High Performance Computing 25 SP Non Stored Program Computing

2025-08-31

# 高性能计算

# 学习资料

总字数：7409字，预计阅读时间 12分 20秒。

No Von Neumann Machines.

Application Specified Integrated Circuits

As known as ASIC, these hardwares can work along and are not von Neumann machines.

No stored program concept:

Input data come in
Pass through all circuit gates quickly
Generate output results immediately

Advantages: performance is better.

Disadvantages: reusability is worse.

The CPU and GPU are special kinds of ASIC.

Why we need ASIC in computing:

Alternatives to the Moore'a law.
High capacity and high speed.

Full Custom ASICs

All mask layers are customized in a full-custom ASICs.

The full-custom ASICs always can offer the highest performance and lowest part cost (smallest die size) for a given design.

A typical example of full-custom ASICs is the CPU.

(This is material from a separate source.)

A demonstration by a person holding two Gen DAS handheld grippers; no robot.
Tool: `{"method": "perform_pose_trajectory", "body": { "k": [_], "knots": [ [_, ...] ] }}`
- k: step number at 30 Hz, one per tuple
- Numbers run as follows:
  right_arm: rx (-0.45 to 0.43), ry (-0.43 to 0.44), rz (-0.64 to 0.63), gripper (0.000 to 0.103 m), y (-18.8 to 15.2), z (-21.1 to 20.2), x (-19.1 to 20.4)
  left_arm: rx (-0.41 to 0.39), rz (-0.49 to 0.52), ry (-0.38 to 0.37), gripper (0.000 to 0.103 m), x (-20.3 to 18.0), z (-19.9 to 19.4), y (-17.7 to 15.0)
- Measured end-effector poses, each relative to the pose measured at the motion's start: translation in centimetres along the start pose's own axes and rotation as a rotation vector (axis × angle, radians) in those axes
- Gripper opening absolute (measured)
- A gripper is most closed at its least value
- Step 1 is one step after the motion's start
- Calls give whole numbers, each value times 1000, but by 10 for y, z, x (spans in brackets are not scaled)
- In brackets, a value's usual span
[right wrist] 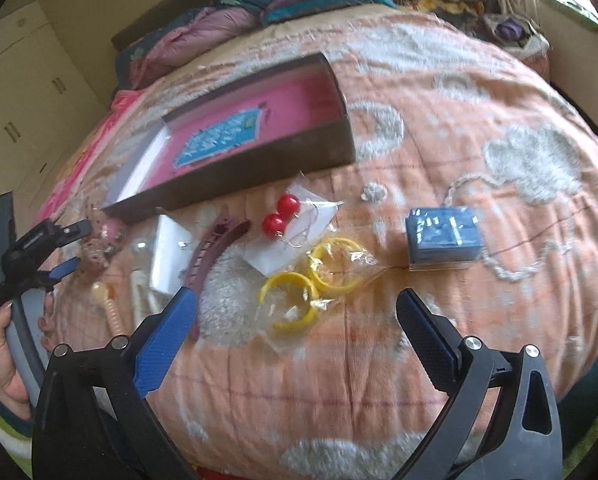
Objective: Organize jewelry
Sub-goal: 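Grasp the sheer dotted bow clip with the left tool while the right tool grasps the yellow bangle bag, then carry the bow with the left tool while the right tool carries the bangle bag toward the tray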
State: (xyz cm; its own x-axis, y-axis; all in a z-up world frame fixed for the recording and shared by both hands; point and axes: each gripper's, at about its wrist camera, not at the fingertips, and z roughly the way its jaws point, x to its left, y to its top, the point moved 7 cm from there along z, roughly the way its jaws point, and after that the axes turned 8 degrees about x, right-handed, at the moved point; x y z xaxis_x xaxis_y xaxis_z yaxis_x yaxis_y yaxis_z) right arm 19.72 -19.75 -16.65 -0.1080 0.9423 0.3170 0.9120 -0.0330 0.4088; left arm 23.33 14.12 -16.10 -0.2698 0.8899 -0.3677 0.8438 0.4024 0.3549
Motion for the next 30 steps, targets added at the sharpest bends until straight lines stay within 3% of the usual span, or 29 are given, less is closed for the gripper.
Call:
{"method": "perform_pose_trajectory", "body": {
  "k": [1, 3, 5, 6, 7, 8, 13, 21, 30],
  "knots": [
    [11, 12, 19, 97, 1, 6, -2, 4, 0, -12, 94, -1, 2, -1],
    [34, 44, 55, 79, 3, 17, -4, 4, 8, -25, 94, -5, 5, -2],
    [33, 53, 75, 70, 6, 22, -7, -1, 20, -37, 91, -9, 6, -2],
    [26, 52, 74, 56, 7, 24, -7, -3, 30, -42, 87, -12, 7, -2],
    [22, 49, 73, 51, 8, 25, -8, -4, 41, -43, 82, -14, 9, -2],
    [21, 59, 78, 50, 8, 25, -9, -5, 51, -44, 79, -16, 11, 0],
    [-6, 84, 49, 45, 2, 15, -8, -11, 98, -96, 34, -26, 11, -5],
    [-67, 74, -54, 44, -10, -10, 2, -75, 182, -59, 26, -40, -16, -22],
    [-171, 82, -83, 44, -4, -53, 2, -112, 253, -101, 26, -74, -46, -35]
  ]
}}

The advantages and disadvantages of full-custom ASICs is shown below.

Advantages	Disadvantages
Reducing the area	The design process takes a longer time
Enhancing the performance	Having more complexity in computer-aided design tool
Better ability of integrating with other analog components and other pre-designed components	Requiring higher investment and skilled human resources.

Semi Custom ASICs

All the logical cell are predesigned and some or all of the mask layer is customized.

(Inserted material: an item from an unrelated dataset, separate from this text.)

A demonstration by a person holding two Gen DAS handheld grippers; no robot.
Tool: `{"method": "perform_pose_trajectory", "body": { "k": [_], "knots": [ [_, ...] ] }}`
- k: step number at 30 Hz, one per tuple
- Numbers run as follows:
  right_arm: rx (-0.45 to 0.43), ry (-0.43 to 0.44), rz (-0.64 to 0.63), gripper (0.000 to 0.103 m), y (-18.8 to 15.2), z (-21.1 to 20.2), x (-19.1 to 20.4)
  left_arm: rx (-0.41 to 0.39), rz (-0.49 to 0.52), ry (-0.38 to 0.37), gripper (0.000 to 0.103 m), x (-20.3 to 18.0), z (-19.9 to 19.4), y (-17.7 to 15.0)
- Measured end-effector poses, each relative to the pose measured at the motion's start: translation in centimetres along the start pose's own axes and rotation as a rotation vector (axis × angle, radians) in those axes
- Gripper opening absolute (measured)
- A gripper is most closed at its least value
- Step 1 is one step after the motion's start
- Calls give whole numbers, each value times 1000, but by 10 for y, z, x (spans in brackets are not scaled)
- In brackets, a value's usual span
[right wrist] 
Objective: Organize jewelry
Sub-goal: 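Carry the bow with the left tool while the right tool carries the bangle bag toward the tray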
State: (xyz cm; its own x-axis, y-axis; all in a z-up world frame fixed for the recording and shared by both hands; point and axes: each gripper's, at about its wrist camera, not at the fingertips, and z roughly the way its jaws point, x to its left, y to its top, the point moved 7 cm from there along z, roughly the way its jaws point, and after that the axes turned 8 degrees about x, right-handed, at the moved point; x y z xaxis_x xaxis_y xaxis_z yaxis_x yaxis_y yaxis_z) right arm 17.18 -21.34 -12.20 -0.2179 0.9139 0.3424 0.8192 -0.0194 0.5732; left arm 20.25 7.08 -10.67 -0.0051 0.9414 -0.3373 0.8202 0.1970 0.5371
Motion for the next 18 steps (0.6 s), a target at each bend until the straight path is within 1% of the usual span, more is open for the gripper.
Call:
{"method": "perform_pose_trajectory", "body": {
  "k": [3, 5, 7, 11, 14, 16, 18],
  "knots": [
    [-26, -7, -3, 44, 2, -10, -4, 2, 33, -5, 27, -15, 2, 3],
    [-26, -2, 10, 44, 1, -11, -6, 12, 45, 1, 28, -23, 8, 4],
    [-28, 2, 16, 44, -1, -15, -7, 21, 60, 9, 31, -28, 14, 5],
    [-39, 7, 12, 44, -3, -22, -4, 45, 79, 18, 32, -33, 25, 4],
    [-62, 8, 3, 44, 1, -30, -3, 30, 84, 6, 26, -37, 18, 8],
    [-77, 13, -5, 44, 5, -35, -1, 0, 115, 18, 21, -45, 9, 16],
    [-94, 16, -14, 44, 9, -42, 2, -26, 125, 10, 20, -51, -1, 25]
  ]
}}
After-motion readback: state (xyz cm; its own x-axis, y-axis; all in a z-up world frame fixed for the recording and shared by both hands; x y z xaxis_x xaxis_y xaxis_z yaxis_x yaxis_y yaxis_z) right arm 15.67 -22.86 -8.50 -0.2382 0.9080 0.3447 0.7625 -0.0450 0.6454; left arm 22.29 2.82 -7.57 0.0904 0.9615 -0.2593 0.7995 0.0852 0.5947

There are two types of semi-custom ASICs:

Standard cell based ASICs
Gate-array based ASICs.

The Standard cell based ASICs is also called as Cell-based ASIC(CBIC).

The gate is used a unit to measure the ability of semiconductor to store logical elements.

The semi-custom ASICs is developed as:

Programmable Logic Array(PLA)
Complex Programmable Logical Device(CPLD)
Programmable Array Logical
Field Programing Gate Array(FPGA)

Programmable Logical Device

An integrated circuit that can be programmed/reprogrammed with a digital logical of a curtain level.

The basic idea of PLD is an array of AND gates and an array of OR gates. Each input feeds both a non-inverting buffer and an inverting buffer to produce the true and inverted forms of each variable. The AND outputs are called the product lines. Each product line is connected to one of the inputs of each OR gate.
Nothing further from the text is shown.